Find "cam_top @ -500" in the entries below; copy that line through the last, exactly, with no pictures.
☆ ☆ ☆ ☆ ☆
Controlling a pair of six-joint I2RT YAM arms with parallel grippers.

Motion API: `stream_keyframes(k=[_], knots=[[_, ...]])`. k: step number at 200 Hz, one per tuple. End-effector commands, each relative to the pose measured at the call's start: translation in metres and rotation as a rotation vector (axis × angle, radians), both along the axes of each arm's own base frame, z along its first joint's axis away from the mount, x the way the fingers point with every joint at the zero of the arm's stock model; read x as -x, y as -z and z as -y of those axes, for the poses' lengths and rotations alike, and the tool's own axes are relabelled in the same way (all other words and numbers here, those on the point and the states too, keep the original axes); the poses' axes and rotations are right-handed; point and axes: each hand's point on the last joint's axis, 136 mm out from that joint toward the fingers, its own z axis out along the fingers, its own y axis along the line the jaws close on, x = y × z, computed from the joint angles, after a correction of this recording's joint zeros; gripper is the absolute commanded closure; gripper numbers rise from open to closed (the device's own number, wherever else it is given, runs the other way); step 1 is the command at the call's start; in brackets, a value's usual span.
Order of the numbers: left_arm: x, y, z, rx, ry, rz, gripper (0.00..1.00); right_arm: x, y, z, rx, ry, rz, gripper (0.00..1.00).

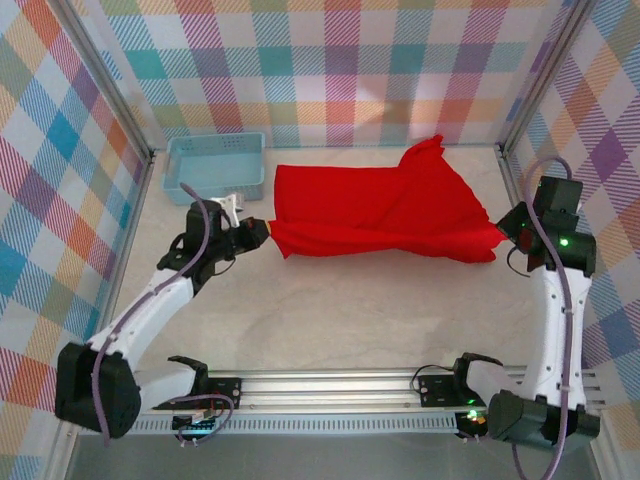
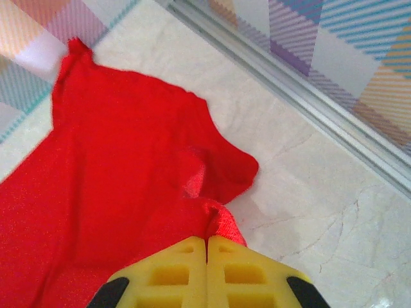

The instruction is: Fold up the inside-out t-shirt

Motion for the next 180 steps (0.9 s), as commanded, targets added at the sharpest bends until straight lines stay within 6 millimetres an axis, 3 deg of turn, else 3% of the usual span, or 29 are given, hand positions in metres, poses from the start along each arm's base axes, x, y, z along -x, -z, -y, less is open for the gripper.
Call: stream_keyframes(k=[1, 18, 50, 71, 99, 123, 161, 180], knots=[[-0.004, -0.027, 0.008, 0.043, 0.059, 0.091, 0.97, 0.017, -0.024, 0.003, 0.036, 0.023, 0.046, 1.0], [-0.02, 0.019, 0.003, -0.051, 0.021, -0.083, 0.95, 0.013, -0.012, 0.004, 0.03, 0.023, 0.021, 1.0], [-0.038, 0.115, -0.009, -0.23, -0.029, -0.429, 0.94, -0.003, 0.027, 0.0, -0.018, -0.007, -0.039, 1.0], [-0.06, 0.144, -0.02, -0.321, -0.093, -0.489, 0.94, -0.017, 0.04, -0.005, -0.057, -0.037, -0.053, 1.0], [-0.083, 0.153, -0.028, -0.388, -0.154, -0.496, 0.79, -0.026, 0.046, -0.005, -0.068, -0.049, -0.064, 1.0], [-0.076, 0.146, -0.043, -0.466, -0.227, -0.491, 0.62, -0.029, 0.048, -0.006, -0.071, -0.064, -0.064, 1.0], [-0.041, 0.129, -0.01, -0.444, -0.138, -0.417, 0.46, -0.029, 0.051, -0.008, -0.071, -0.079, -0.068, 1.0], [-0.033, 0.129, 0.006, -0.448, -0.1, -0.41, 0.44, -0.03, 0.053, -0.009, -0.076, -0.083, -0.067, 1.0]])
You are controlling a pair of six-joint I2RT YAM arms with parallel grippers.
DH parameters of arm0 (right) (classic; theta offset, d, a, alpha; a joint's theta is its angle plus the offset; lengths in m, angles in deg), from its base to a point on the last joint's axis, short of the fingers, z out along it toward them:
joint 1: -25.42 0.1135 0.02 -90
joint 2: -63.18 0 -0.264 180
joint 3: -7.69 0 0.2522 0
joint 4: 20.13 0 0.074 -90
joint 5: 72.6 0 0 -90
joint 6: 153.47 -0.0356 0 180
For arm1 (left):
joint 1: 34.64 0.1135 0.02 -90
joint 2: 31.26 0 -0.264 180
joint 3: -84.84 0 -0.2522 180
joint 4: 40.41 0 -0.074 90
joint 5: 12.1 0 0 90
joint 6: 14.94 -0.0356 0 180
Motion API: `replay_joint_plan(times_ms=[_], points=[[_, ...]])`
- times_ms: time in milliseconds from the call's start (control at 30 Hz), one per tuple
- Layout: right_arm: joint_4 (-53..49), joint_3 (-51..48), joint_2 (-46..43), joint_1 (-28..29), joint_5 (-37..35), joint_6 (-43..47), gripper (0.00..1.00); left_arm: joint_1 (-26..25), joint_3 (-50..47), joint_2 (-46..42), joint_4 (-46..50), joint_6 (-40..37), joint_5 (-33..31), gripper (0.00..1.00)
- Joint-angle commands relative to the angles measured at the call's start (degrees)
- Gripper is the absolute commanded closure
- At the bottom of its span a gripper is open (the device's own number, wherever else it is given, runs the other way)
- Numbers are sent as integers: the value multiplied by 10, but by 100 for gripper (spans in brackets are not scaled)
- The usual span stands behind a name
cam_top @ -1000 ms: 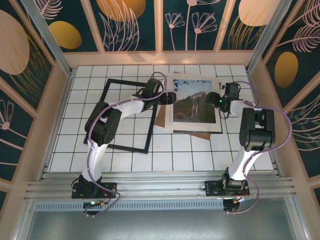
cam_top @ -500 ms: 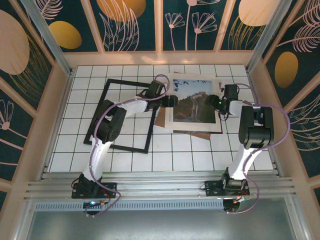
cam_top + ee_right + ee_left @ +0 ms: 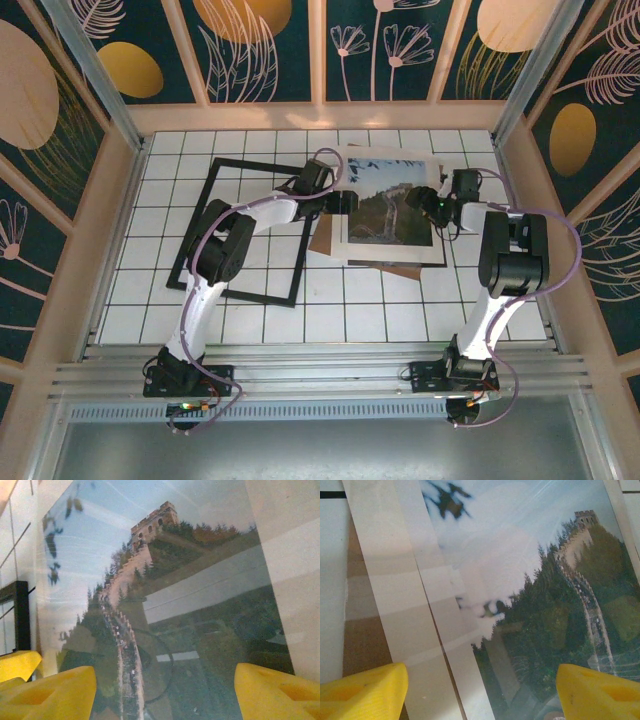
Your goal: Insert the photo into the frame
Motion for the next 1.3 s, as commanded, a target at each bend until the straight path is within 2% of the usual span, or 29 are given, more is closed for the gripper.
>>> replay_joint_plan(times_ms=[0,133,200,433,600,933,1133,1267], points=[[41,-24,-19,-19,52,-24,27,-9,8,26,29,-5,12,22],[87,-50,-29,-37,89,-46,27,-9,6,27,29,-5,11,22],[88,-56,-37,-41,85,-45,27,-9,5,27,29,-4,8,22],[-2,-19,-56,-39,-84,9,26,-10,17,17,38,-15,-14,22],[-20,34,-12,-39,-126,16,26,-18,32,27,47,-18,-12,23],[-62,157,81,-49,-159,36,26,-44,43,13,54,-17,8,23],[-73,177,102,-55,-140,44,27,-44,27,-29,52,-31,-25,22],[-88,182,112,-55,-129,56,27,-43,9,-50,46,-42,-93,21]])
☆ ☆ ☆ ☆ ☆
* Response to this task *
cam_top @ -500 ms: 
cam_top + ee_right + ee_left @ +0 ms: 
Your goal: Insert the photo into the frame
Motion for the next 1.3 s, as commanded, a target at each bend until the straight path is within 2% of the usual span, or 29 are given, more is closed for the gripper.
>>> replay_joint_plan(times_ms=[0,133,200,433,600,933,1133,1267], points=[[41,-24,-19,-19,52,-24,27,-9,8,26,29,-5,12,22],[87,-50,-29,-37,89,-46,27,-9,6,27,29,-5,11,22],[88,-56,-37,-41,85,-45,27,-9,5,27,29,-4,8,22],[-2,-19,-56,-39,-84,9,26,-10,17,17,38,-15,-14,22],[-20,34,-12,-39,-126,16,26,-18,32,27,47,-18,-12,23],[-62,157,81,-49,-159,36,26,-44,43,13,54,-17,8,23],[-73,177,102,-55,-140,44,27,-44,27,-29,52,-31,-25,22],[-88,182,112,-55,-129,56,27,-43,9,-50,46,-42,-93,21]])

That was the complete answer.